Levi, Shelly; Davidovits, Miriam; Alfandari, Hadas; Dagan, Amit; Borovitz, Yael; Bilavsky, Efraim; Landau, Daniel; Haskin, Orly.
Afiliação
  • Levi S; Institute of Nephrology, Schneider Children's Medical Center of Israel, Petach Tikva, Israel.
  • Davidovits M; Institute of Nephrology, Schneider Children's Medical Center of Israel, Petach Tikva, Israel.
  • Alfandari H; Sackler Faculty of Medicine, Tel Aviv University, Tel Aviv, Israel.
  • Dagan A; Institute of Nephrology, Schneider Children's Medical Center of Israel, Petach Tikva, Israel.
  • Borovitz Y; Sackler Faculty of Medicine, Tel Aviv University, Tel Aviv, Israel.
  • Bilavsky E; Institute of Nephrology, Schneider Children's Medical Center of Israel, Petach Tikva, Israel.
  • Landau D; Sackler Faculty of Medicine, Tel Aviv University, Tel Aviv, Israel.
  • Haskin O; Institute of Nephrology, Schneider Children's Medical Center of Israel, Petach Tikva, Israel.
Pediatr Transplant ; 26(3): e14199, 2022 05.
Article em En | MEDLINE | ID: mdl-34817112
ABSTRACT

BACKGROUND:

Improved short- and long-term outcomes of kidney transplantation have been achieved over the past decades due to improved immunosuppression.
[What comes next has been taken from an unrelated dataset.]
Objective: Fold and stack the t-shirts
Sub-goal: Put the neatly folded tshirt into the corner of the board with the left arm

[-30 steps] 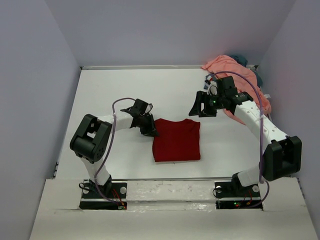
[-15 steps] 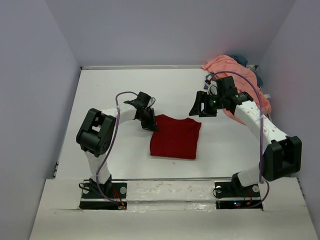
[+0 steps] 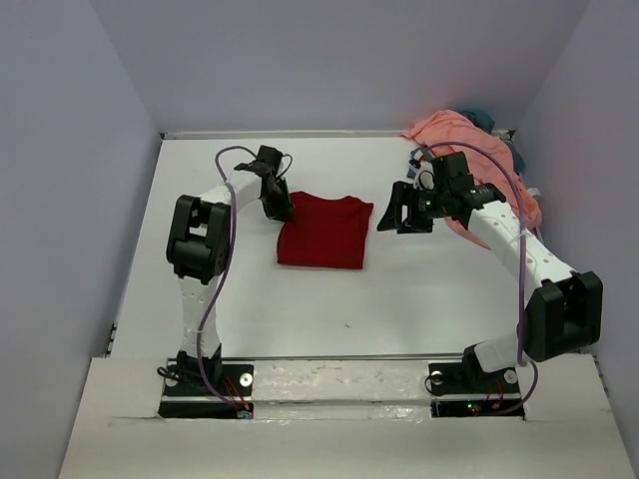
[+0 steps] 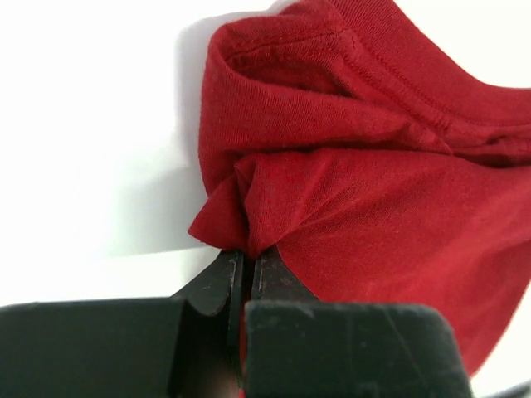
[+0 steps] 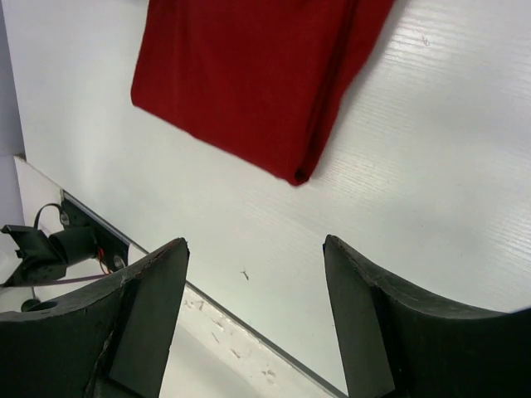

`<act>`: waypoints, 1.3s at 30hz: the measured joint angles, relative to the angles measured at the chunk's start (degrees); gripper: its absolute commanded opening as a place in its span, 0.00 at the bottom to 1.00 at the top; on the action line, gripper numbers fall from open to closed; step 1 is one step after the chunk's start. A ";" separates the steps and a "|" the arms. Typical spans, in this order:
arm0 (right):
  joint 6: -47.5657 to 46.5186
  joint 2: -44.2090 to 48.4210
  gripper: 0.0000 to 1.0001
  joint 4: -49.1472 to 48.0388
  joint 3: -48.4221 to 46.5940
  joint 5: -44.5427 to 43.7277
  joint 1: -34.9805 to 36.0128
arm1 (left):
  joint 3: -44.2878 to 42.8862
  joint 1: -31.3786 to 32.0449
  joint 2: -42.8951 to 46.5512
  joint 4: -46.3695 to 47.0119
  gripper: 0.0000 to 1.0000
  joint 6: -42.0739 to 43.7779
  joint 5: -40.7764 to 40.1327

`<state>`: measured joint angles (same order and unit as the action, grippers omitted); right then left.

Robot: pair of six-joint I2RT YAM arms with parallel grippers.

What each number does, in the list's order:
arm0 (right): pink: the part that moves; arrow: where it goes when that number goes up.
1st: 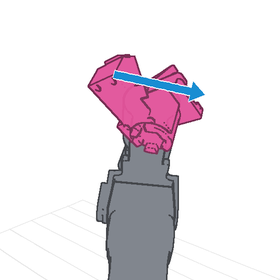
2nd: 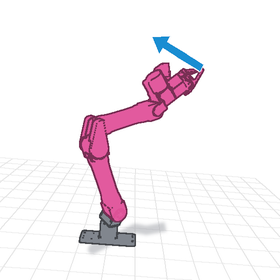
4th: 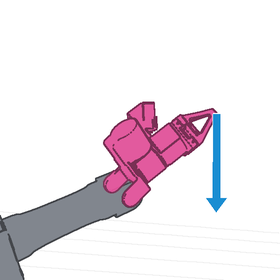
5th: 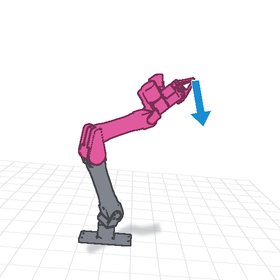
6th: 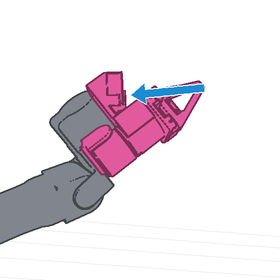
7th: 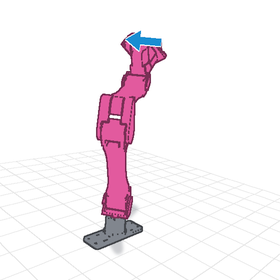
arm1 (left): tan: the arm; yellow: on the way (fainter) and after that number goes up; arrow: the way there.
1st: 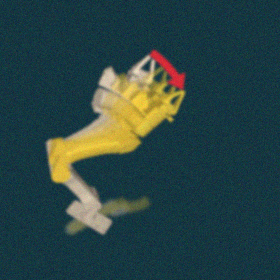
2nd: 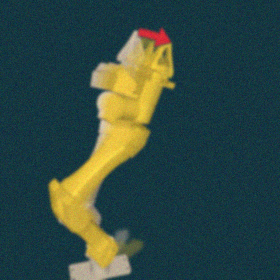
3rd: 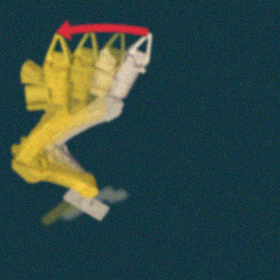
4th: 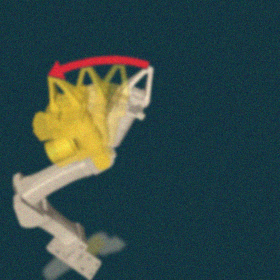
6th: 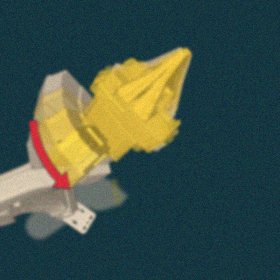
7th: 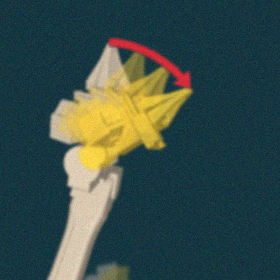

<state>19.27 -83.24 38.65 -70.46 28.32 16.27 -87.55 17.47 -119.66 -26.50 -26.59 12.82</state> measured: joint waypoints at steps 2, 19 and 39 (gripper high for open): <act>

This may have increased the risk for infections and, particularly, for the viral infections cytomegalovirus (CMV), Epstein-Barr virus (EBV), and polyoma BK virus (BKV).

METHODS:

A retrospective review of viremic CMV, EBV, and BKV infections in pediatric renal transplant recipients treated and followed by a national referral center over a 10-year period.

RESULTS:

Sixty-seven patients (68% males) received 68 kidney grafts (62% from living donors) during the study period; the mean follow-up period was 5.2 ± 2.4 years. Twenty-seven viremic episodes were documented (CMV 13, EBV 6, BKV 8) in 24 patients (35.2%). The median time (interquartile range) to viremia post-transplant was 11 (4-38) months. The viral infection rate was significantly higher in the years 2014-2015 than in previous years (61% vs. 29%, p = .017). Compared to patients who did not develop viremia, patients with viremias were younger at the time of transplantation, were more likely to receive thymoglobulin induction pre-transplant and to develop an acute rejection. Multiple logistic regression modeling identified transplant year and recipient's age as significant risk factors for viremia. Graft outcome and eGFR at the last follow-up was similar between patients who did and did not develop viremia.

CONCLUSIONS:

Viral infections continue to be a major cause of morbidity in pediatric kidney transplant recipients. However, with close monitoring and prompt intervention, patient and renal outcomes remain favorable.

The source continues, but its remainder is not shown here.